Ginny thanked him profusely and told him she’d love him to come back any time. In the car, Chris upped the seat warmers and put the heat on high. He took out the envelope Ginny had given him and transferred the checks and twenty-dollar bills into his wallet as the car warmed up.
“It looked cold out there,” I said.
“It was freezing.”
“You looked like you were having fun, though.”
“Would I have rather been teaching the same clinic in seventy degree weather? Yes. But it was fun. It’s always fun to teach people who’re hungry to learn.”
I smiled and shook my head.
“What?” he said.
“You’re perfect. You’re just perfect. I feel like I suck in comparison to you.”
In the barn I’d been so self-satisfied that Chris was who he was, making me fall in love with him all over again. But now, the two of us alone, I nearly wished he had more faults. I didn’t understand myself.
“Is that supposed to be a compliment? Because it doesn’t feel much like one.”
“I don’t know what it’s supposed to be. It’s supposed to be how you make me feel.”
Chris gave me a confused look. “I thought I was pretty good at making you feel good. Judging from last night…”
“Of course you make me feel good. But I just feel like I can’t compare to you in real life.”
“Why do we have to compare you to me, or me to you? Aren’t we supposed to compliment each other? That’s what the best couples do.”

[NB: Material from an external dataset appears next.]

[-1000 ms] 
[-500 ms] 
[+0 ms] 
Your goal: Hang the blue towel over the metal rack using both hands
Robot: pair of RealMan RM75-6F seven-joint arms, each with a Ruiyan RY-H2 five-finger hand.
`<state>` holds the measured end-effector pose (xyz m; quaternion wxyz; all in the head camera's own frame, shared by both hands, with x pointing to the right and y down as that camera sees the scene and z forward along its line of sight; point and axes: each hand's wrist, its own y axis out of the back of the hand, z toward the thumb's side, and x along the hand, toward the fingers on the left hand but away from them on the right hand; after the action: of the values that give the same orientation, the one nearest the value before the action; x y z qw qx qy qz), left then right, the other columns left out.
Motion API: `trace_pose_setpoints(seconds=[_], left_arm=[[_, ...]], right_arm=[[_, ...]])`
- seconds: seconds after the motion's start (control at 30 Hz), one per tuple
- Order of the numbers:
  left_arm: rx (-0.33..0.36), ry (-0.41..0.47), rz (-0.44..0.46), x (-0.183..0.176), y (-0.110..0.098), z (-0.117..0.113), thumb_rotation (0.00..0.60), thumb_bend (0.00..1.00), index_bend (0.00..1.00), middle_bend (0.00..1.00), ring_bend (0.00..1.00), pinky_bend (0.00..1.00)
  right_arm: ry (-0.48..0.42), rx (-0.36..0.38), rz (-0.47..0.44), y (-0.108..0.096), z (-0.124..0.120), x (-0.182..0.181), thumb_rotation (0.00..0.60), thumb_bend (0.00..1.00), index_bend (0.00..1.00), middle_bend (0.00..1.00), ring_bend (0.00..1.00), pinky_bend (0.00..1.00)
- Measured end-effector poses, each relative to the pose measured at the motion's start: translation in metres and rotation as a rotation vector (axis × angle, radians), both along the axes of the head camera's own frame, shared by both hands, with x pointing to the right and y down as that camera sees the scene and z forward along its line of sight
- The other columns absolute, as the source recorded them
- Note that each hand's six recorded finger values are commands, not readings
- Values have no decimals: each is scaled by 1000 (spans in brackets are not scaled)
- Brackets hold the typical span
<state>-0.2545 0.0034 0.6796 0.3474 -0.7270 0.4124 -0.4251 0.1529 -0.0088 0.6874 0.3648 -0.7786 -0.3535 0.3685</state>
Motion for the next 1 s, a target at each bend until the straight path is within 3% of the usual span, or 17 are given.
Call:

“See, even just saying that, that’s… that’s, like the perfect thing to say.”
Chris shook his head. “I’m missing something here. You’re upset because I’m saying the right thing?”
The car had warmed up and he reversed out of the parking spot, and headed out the barn driveway. It was already getting dark.
We didn’t really conclude that line of discussion. It was like there wasn’t much else to say really. I felt inadequate next to Chris, not to mention worried that he’d wake up and realize he could do better than me. But I loved him for being so great all the same. The qualities I’d seen in him today were why I’d fallen in love with him.
He drove me back to campus and we sat outside my dorm in his car for a time. He should have been kicking me out of the car because he had the whole entire drive back to Pennsylvania. But, of course, he didn’t say a word about having all those hours in the car alone ahead of him.
We kissed for a while and he told me he was going to miss me. Sometime while we were kissing I started crying.
“What’s wrong?” He lifted my chin and looked at me carefully. “I feel like I’m missing something that’s going on between us. Like I’m a step behind.”
“Nothing’s going on,” I said through my tears. “I just miss you, that’s all. You’ve got this whole life going on—”
“So do you,” Chris said.
But he didn’t know that I didn’t, not really. Not like he did. And I wasn’t going to tell him. He’d think I was turning crazy, like my mother. Something I had begun to worry about myself.
“I just miss you and I love you,” I said.